On Sat, 11 Dec 2010, Arne Vajh?j wrote:

On 11-12-2010 08:57, Tom Anderson wrote:

On Fri, 10 Dec 2010, Stefan Ram wrote:

Tom Whittaker <ojasrege@yahoo.com> writes:

Does anyone have any insight into the best design pattern(s) to use
for this feature?


I tend to write such code in a more procedural manner first.
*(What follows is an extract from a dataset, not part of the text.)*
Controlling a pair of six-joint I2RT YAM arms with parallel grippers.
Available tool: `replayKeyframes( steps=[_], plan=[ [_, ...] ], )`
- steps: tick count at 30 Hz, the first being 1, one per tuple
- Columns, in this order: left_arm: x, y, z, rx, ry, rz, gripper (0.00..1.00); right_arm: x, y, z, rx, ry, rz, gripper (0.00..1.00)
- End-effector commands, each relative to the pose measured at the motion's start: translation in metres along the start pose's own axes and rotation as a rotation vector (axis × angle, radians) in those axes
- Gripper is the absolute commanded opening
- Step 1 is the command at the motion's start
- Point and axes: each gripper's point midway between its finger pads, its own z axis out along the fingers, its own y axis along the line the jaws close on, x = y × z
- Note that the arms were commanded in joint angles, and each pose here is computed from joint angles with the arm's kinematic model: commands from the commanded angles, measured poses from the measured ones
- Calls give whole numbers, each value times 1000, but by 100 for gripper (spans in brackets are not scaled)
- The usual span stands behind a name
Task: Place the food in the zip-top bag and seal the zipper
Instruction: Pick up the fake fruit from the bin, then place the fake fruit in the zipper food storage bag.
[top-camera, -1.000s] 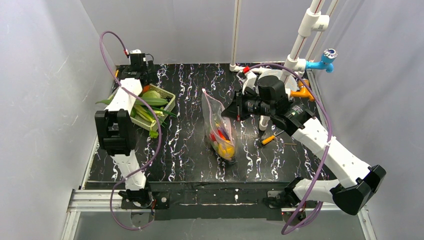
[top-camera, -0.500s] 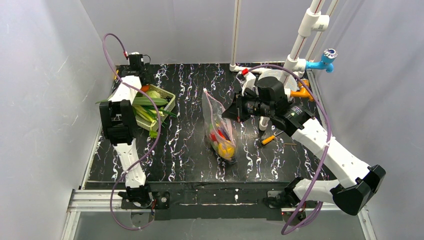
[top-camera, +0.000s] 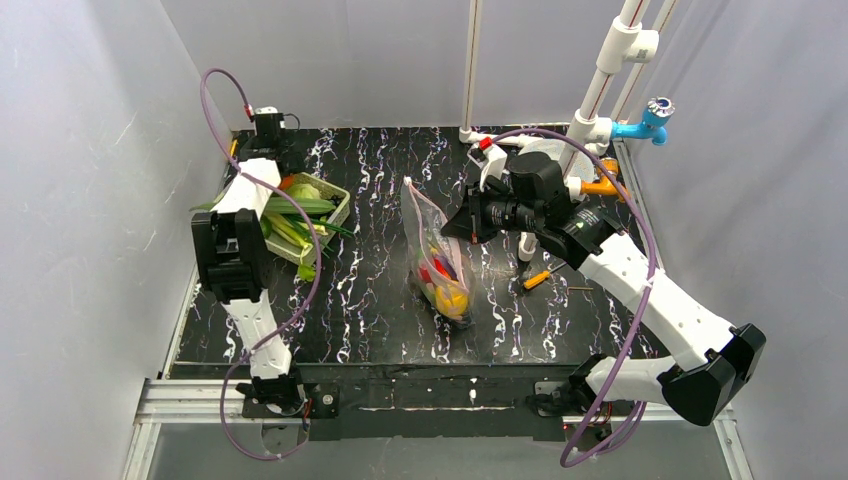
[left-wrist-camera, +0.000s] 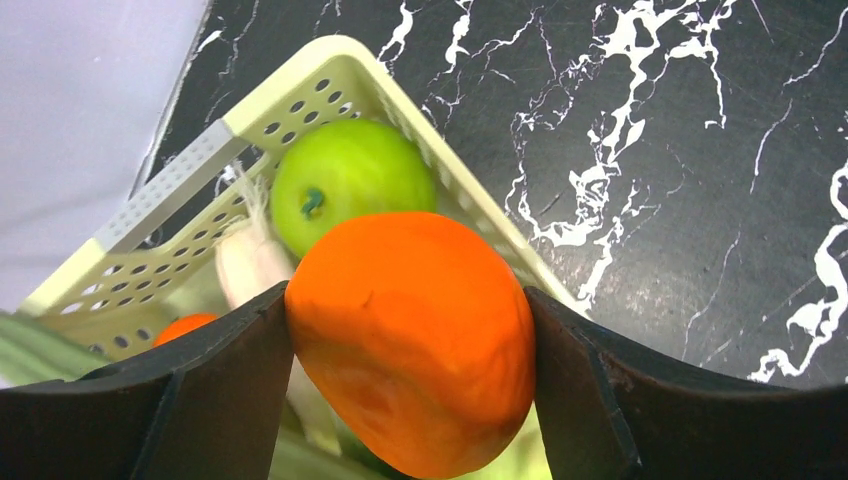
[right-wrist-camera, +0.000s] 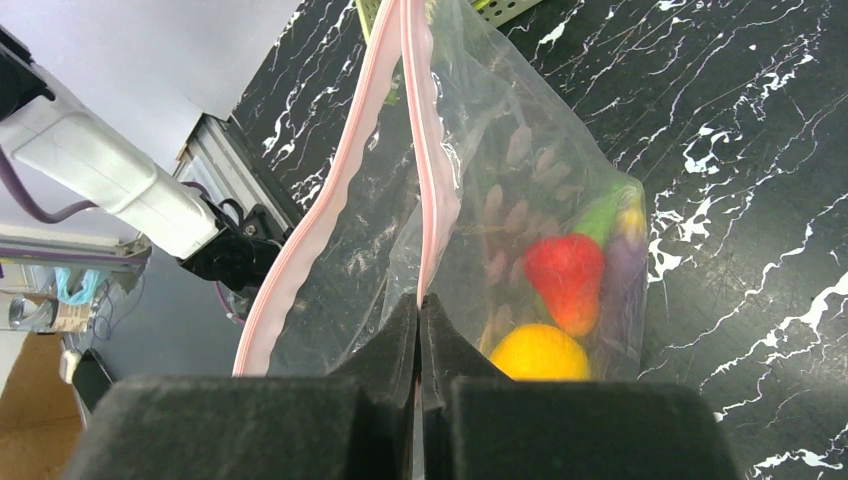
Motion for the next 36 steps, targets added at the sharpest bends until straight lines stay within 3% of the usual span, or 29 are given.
replayKeyframes(
  steps=[1, 7, 10, 16, 20, 23, 27, 30, 36],
  plan=[
    [-36, 23, -48, -27, -103, 4, 31, -18, 15, -5, -52, -53, -16, 1],
    [-60, 29, -94, 18, -167, -37, 31, -22, 16, -6, -50, -61, -16, 1],
    [-59, 15, -127, 145, -154, -116, 31, -21, 18, -7, -58, -59, -10, 1],
    [-40, -71, -230, 787, -39, -314, 37, -19, 20, -8, -64, -40, 23, 1],
    [-26, -118, -308, 1248, 32, -353, 38, -20, 23, -10, -65, -27, 37, 1],
    [-19, -144, -370, 1495, 37, -264, 39, -22, 21, -9, -51, -35, 47, 1],
    [-4, -160, -453, 1744, -51, -79, 42, -24, 20, -9, -47, -47, 67, 1],
    [10, -158, -498, 1855, -122, 7, 42, -24, 22, -10, -57, -48, 77, 1],
    [34, -149, -544, 1968, -193, 89, 45, -22, 21, -11, -64, -73, 104, 1]
  ],
)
Then, I see the patterns in the code.

Then, I refactor to make the patterns explicit if this seems
to be of any use at all.


This is what i do too. When i was younger, i used to start with a lovely
objecty design. I think what broke that habit was spending a few years
in Python instead of Java, mostly writing very simple, procedural
programs, because of the nature of the work i was doing. When i came
back to Java, i found myself in the same mindset as Stefan - start
simple, and refactor out the objects and patterns as they become
obvious.


I think it depends on the problem.

I don't think starting a 500 KLOC project procedural and then
refactoring to OO later will work.


Not after you've written the half million lines, no. But you can do it
as you go along - write something straightforward, then "refactor out
the objects and patterns as they become obvious".


As soon as the first part become OO'ish, then building
procedural on top of that can become tricky.
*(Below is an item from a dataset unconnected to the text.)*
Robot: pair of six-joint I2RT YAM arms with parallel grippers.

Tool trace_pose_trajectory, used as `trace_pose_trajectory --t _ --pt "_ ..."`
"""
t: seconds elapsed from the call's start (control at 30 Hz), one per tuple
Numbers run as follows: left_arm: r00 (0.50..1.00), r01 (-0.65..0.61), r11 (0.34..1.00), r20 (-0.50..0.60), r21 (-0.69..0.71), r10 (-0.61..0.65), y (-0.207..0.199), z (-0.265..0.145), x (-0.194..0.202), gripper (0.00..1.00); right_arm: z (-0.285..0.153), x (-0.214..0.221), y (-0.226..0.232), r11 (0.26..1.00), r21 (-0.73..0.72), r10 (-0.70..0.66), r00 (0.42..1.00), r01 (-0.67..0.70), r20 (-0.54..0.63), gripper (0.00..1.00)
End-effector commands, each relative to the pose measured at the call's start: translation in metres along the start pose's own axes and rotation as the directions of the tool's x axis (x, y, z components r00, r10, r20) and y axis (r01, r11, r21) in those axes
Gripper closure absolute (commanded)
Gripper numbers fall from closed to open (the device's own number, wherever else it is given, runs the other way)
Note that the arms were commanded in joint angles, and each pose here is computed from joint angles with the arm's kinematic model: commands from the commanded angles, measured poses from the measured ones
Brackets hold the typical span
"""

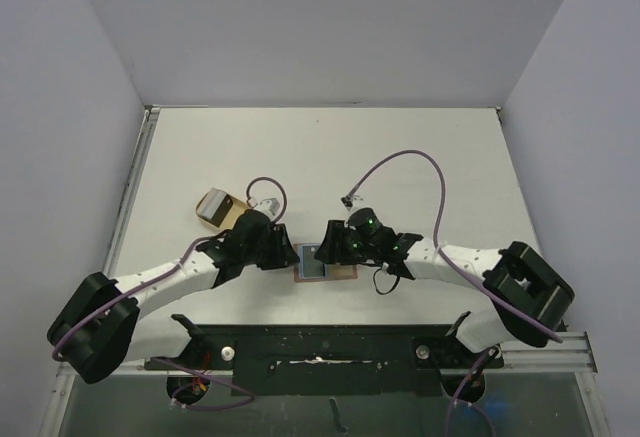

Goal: Put the credit cards into the card holder
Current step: Insert the credit card into the card holder, then pick up the credit card from the storage box.

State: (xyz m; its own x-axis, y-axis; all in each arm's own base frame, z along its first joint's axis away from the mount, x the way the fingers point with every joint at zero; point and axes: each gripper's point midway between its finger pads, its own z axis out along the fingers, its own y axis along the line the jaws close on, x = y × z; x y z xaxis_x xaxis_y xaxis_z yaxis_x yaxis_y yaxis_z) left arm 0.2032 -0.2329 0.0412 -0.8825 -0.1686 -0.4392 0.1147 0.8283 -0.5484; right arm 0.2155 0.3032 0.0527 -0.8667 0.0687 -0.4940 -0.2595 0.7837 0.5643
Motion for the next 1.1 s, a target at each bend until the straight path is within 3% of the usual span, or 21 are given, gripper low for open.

Conceivably. One of the things i learned from my time in python is that it
isn't necessarily, or even frequently, the case: you can write procedural
code that picks up some objects, does stuff with them, and then puts them
down and carries on being procedural. It depends on your objects of
course: for example, you can happily write very procedural-ish code using
Java's collections classes - they're just another datatype the code can
work with. They don't force you to object-orient your own code. There are
classes which do force you to adopt object-orientation: SAX parsers and
Swing spring to mind, both because they need you to write event handlers.